To do | Start at the line with "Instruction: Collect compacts" in the records below, stop at the line with "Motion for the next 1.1", and return every line in that span exactly, the two end lines included.

......

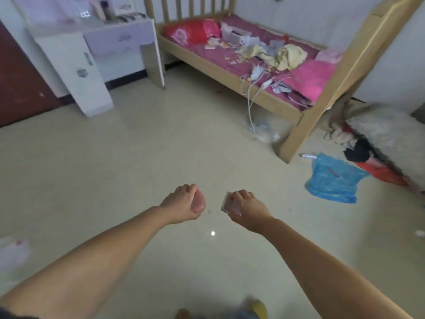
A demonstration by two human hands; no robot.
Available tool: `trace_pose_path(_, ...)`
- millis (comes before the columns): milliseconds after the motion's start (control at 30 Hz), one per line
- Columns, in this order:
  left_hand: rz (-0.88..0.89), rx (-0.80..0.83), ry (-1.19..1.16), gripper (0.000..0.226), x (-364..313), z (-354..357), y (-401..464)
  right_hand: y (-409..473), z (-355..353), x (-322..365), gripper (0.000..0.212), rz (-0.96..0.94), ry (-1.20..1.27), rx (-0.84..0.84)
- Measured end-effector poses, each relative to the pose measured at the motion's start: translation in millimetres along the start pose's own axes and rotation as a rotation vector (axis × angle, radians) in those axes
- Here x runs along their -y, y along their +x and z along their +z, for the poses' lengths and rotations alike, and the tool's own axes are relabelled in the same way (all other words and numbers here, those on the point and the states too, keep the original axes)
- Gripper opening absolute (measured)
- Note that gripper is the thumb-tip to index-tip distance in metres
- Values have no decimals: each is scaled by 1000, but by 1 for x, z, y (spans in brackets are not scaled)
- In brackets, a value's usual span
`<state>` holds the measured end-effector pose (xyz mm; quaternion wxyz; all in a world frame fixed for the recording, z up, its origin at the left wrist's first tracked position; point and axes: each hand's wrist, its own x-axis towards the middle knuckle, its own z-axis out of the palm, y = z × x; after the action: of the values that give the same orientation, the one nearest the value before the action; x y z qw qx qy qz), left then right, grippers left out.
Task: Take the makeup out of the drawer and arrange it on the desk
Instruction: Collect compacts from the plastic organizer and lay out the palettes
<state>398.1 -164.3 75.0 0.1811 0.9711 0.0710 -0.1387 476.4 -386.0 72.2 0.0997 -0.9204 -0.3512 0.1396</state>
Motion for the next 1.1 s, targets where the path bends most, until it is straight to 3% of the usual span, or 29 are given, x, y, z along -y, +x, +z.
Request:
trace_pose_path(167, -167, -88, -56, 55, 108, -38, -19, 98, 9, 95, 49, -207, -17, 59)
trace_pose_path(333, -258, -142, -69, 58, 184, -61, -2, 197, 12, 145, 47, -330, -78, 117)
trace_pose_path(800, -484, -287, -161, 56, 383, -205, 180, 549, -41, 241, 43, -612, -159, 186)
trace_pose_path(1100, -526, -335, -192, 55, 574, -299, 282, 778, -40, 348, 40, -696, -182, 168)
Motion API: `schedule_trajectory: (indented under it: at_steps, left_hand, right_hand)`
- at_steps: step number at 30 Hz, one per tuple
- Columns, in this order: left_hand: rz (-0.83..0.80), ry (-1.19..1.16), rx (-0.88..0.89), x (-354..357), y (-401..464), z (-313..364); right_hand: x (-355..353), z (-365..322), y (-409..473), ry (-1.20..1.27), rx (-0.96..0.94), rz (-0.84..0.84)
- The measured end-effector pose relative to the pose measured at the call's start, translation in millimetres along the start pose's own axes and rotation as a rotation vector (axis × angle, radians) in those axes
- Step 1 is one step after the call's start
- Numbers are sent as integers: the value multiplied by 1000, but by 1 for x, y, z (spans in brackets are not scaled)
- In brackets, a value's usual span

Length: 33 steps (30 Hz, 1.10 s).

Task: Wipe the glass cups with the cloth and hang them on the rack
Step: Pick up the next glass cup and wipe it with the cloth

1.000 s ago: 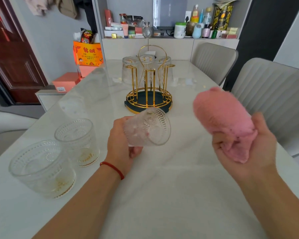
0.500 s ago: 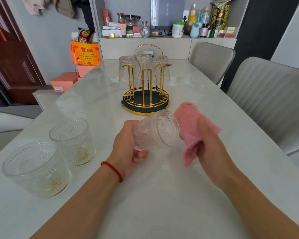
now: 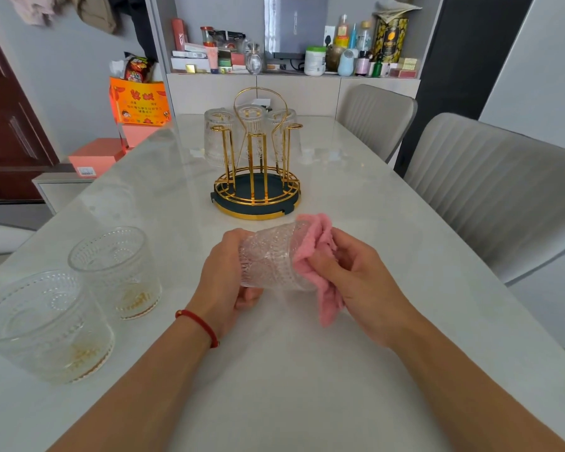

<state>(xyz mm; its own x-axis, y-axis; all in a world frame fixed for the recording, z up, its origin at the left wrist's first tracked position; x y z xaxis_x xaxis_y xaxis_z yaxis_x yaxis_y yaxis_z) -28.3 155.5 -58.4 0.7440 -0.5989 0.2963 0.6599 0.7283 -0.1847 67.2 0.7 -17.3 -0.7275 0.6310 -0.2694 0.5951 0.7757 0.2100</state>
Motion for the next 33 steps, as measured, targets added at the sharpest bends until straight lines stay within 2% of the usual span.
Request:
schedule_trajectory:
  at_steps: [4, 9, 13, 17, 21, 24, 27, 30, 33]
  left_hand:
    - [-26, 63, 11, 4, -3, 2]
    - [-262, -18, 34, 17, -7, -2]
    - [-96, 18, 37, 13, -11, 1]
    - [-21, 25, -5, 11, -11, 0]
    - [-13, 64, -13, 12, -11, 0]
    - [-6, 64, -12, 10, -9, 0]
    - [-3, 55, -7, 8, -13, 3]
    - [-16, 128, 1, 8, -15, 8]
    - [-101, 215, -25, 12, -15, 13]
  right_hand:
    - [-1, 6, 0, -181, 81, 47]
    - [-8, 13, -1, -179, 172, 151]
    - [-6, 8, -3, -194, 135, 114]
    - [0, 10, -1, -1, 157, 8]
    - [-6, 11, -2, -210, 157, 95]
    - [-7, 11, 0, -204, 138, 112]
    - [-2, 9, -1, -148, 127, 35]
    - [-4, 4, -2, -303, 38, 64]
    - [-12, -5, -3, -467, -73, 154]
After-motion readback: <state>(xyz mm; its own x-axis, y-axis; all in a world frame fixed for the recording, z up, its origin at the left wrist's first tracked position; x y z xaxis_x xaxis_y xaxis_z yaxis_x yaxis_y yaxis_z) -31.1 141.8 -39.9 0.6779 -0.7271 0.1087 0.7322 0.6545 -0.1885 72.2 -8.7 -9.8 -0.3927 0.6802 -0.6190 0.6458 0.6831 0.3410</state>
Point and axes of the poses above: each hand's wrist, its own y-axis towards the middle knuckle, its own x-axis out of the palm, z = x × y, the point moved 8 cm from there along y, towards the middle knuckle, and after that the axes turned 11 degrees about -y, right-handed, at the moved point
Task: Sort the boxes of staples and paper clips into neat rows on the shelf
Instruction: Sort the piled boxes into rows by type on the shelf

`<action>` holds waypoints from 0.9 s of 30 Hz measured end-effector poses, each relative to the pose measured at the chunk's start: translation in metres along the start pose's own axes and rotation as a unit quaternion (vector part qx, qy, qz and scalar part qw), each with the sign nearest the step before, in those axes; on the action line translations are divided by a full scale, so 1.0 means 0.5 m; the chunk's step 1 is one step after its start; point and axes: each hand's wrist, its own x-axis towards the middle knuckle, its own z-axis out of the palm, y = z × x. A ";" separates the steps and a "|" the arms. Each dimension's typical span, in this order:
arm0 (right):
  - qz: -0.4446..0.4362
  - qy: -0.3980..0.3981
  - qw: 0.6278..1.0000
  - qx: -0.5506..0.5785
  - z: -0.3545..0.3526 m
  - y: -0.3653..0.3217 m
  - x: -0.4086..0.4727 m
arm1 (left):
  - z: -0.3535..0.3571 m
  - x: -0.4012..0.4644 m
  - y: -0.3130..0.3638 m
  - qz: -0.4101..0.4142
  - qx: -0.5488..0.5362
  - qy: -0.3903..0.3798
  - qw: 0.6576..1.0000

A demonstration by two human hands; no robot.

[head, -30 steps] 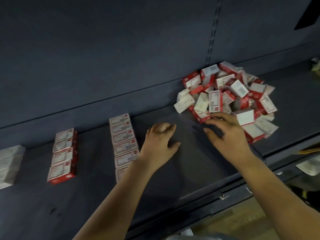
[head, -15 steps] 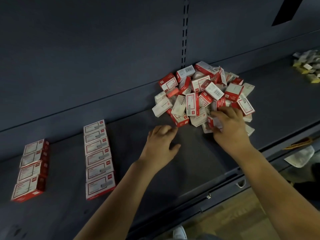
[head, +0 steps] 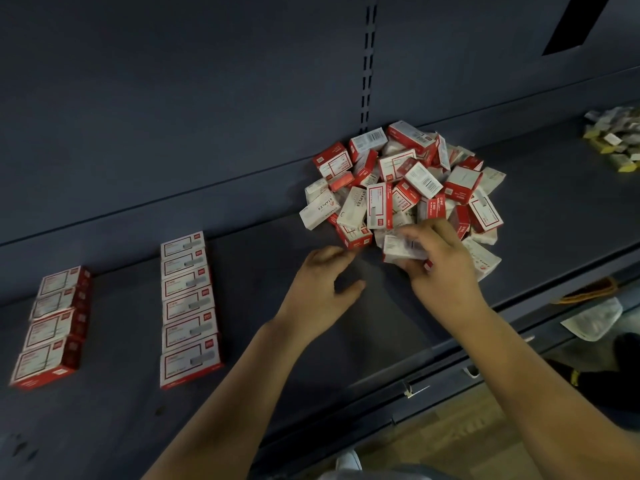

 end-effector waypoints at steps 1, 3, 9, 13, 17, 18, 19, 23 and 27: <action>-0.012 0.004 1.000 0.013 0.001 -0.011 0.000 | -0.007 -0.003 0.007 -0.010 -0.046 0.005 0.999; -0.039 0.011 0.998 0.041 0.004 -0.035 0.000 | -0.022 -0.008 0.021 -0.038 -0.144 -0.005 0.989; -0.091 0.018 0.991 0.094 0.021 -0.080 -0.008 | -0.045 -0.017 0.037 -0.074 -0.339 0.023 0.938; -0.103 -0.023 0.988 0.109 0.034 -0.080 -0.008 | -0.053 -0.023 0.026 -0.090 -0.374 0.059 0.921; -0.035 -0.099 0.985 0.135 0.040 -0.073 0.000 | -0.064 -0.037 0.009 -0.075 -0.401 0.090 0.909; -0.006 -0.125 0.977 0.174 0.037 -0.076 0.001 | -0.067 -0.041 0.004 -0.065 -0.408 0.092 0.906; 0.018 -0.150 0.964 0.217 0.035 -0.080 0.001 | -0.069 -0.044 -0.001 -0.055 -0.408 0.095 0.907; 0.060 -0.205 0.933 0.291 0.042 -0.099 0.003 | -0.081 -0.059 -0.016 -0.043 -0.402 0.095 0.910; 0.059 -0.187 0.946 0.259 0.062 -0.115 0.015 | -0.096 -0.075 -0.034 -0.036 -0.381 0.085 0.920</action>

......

Expected answer |
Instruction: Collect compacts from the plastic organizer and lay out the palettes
<state>398.1 -164.3 75.0 0.1811 0.9711 0.0710 -0.1387 476.4 -386.0 72.2 0.0997 -0.9204 -0.3512 0.1396</state>
Motion for the next 1.1 s, targets where the path bends most, until it is straight to 3% of the usual span, or 29 are given, x, y, z along -y, +x, +z.

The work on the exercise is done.